PROBLEM STATEMENT:
Transcribe, exactly and in full, every line from the one including "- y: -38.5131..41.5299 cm" to the end of the listing.

DATA BLOCK:
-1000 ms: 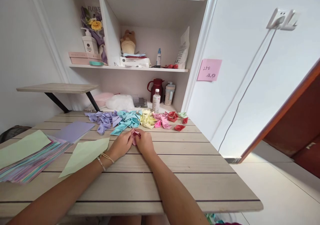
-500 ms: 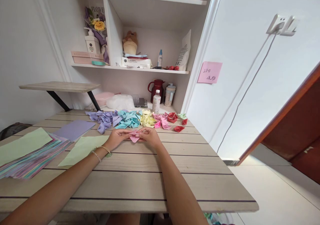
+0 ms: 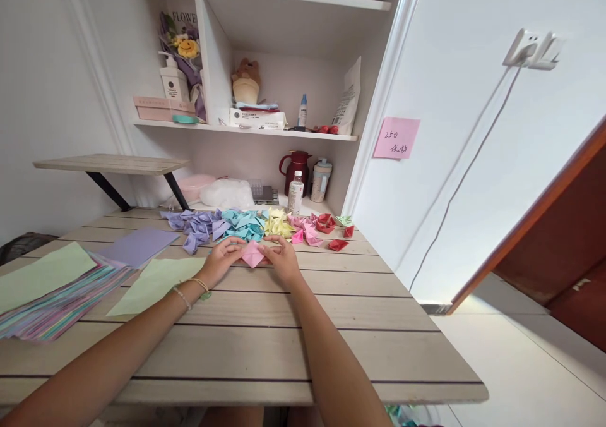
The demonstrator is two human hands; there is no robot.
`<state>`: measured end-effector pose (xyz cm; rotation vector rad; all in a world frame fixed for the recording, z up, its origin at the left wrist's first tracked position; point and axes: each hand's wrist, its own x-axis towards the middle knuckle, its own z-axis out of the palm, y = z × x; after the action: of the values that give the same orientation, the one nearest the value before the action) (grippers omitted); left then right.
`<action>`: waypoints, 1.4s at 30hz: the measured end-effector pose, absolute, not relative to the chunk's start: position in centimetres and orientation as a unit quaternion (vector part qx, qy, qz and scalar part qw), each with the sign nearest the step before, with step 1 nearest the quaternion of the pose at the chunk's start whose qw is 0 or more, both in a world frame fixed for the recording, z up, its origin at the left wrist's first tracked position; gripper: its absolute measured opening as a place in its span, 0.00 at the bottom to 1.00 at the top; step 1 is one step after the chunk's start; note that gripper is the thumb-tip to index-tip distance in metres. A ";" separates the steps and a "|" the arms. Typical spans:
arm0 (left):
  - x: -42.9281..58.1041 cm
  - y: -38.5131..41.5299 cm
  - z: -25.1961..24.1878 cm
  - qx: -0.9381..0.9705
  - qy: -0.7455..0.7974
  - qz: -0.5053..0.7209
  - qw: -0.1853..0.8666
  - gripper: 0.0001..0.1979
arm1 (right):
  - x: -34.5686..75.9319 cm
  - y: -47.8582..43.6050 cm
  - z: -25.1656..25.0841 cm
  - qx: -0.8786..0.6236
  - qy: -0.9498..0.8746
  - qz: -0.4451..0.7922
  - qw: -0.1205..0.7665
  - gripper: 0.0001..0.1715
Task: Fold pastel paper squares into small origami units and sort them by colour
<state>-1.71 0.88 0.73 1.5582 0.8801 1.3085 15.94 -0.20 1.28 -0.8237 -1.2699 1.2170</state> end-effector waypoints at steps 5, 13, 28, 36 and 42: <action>-1.6 0.7 0.8 0.654 0.358 0.524 0.412 0.12 | 15.9 0.1 1.1 -0.356 -0.548 0.511 0.559 0.20; -1.7 0.8 0.5 0.667 0.349 0.511 0.414 0.23 | 16.0 -0.1 1.0 -0.372 -0.675 0.392 0.502 0.26; -1.5 0.3 0.7 0.687 0.336 0.489 0.420 0.15 | 16.0 -0.4 1.1 -0.411 -0.723 0.305 0.463 0.17; -1.4 0.1 1.0 0.764 0.370 0.478 0.225 0.13 | 15.6 -0.5 0.8 -0.440 -0.739 0.211 0.464 0.15; -0.7 0.0 0.7 0.691 0.375 0.480 0.389 0.20 | 15.0 0.0 0.4 -0.384 -0.637 0.343 0.575 0.09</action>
<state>-0.70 -0.02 0.70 1.7559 0.9542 1.2214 15.04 -0.03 0.42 -0.8991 -1.4914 0.8025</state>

PROBLEM SOLUTION:
  - y: -38.5131..41.5299 cm
  - z: -25.1961..24.1878 cm
  - qx: -0.9381..0.9705
  - qy: -0.7455..0.7974
  - qz: -0.5053..0.7209
  - qw: -0.1853..0.8666
  - gripper: 0.0001..0.1979
arm1 (right):
  - x: -34.5686..75.9319 cm
  - y: -47.8582..43.6050 cm
  - z: -25.1656..25.0841 cm
  - qx: -0.8786..0.6236
  - qy: -0.9498..0.8746
  - qz: -0.4451..0.7922
  - qw: -0.1205..0.7665
  - gripper: 0.0001..0.1715
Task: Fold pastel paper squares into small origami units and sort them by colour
<state>-1.71 0.88 0.73 1.5582 0.8801 1.3085 15.94 -0.20 1.28 -0.8237 -1.2699 1.2170</state> end-effector waypoints at steps 5, 13, 28, 36 and 42: <action>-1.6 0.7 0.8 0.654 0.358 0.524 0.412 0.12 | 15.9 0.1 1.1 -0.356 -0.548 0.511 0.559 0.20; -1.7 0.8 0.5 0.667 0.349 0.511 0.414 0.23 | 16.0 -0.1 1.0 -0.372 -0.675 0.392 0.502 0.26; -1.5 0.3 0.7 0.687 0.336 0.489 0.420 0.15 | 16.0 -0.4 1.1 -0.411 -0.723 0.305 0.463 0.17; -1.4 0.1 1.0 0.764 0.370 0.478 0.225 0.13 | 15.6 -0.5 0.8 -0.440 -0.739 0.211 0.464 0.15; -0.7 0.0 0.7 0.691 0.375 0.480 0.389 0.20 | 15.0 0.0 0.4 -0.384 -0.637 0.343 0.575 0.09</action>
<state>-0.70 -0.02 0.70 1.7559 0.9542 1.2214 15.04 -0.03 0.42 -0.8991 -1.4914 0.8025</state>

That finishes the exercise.